Every line of the material has to be retyped exactly.
#####
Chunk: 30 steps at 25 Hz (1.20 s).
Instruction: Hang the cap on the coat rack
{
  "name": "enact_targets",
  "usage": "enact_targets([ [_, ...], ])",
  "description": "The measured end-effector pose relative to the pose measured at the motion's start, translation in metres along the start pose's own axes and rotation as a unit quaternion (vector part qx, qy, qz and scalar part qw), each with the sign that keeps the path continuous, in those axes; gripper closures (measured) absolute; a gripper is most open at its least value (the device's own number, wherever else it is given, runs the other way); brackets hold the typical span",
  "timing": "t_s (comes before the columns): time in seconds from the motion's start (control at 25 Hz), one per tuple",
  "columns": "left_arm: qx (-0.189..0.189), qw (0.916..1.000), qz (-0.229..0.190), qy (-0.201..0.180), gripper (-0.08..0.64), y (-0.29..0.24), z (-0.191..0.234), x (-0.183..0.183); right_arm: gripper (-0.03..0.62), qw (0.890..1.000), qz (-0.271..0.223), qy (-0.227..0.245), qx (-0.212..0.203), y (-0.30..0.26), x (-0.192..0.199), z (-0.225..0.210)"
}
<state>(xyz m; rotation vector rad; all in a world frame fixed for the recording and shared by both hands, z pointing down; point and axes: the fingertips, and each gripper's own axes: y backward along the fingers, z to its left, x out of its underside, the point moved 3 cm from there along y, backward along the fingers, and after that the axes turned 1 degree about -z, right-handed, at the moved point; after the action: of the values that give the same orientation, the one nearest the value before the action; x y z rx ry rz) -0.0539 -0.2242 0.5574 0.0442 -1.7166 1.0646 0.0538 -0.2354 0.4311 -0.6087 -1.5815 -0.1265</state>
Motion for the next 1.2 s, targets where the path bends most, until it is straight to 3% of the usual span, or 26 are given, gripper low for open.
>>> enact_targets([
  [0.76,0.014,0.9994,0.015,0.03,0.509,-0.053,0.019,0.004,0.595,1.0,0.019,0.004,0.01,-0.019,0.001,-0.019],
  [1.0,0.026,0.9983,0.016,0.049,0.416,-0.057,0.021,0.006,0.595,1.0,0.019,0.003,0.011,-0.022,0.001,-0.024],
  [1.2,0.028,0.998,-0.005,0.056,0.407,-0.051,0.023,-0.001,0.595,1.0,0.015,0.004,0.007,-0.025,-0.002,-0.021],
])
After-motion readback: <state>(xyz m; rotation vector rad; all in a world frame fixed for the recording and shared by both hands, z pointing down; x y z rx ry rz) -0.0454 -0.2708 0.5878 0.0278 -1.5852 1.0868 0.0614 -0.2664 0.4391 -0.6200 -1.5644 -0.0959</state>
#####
■ RESULT OF THE EXERCISE
Chunk: 30 steps at 25 Hz (1.20 s).
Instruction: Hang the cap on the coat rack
{
  "name": "enact_targets",
  "usage": "enact_targets([ [_, ...], ])",
  "description": "The measured end-effector pose relative to the pose measured at the motion's start, translation in metres along the start pose's own axes and rotation as a unit quaternion (vector part qx, qy, qz and scalar part qw), each with the sign that keeps the path continuous, in those axes; gripper closures (measured) absolute; a gripper is most open at its least value (the device's own number, wherever else it is given, runs the other way); brackets hold the typical span",
  "timing": "t_s (comes before the columns): time in seconds from the motion's start (control at 25 Hz), one per tuple",
  "columns": "left_arm: qx (-0.189..0.189), qw (0.916..1.000), qz (-0.229..0.190), qy (-0.201..0.180), gripper (-0.08..0.64), y (-0.29..0.24), z (-0.191..0.234), x (-0.183..0.183); right_arm: gripper (-0.03..0.62), qw (0.890..1.000), qz (-0.271..0.223), qy (-0.227..0.245), qx (-0.212..0.203), y (-0.30..0.26), x (-0.192..0.199), z (-0.225..0.210)"
}
<state>(xyz m; rotation vector rad; all in a world frame fixed for the recording and shared by both hands, z pointing down; point and axes: the fingertips, and each gripper's own axes: y backward along the fingers, z to its left, x out of its underside, the point moved 3 cm from there along y, backward along the fingers, and after that the axes turned 1 degree about -z, right-handed, at the moved point; after the action: of the values that give the same orientation, the one nearest the value before the action; x y z rx ry rz) -0.0539 -0.2242 0.5574 0.0442 -1.7166 1.0646 0.0538 -0.2354 0.4311 -0.6087 -1.5815 -0.1265</state>
Motion for the next 1.2 s, targets where the path bends most, until it is straight to 3% of the usual span, or 26 are given, gripper low for open.
>>> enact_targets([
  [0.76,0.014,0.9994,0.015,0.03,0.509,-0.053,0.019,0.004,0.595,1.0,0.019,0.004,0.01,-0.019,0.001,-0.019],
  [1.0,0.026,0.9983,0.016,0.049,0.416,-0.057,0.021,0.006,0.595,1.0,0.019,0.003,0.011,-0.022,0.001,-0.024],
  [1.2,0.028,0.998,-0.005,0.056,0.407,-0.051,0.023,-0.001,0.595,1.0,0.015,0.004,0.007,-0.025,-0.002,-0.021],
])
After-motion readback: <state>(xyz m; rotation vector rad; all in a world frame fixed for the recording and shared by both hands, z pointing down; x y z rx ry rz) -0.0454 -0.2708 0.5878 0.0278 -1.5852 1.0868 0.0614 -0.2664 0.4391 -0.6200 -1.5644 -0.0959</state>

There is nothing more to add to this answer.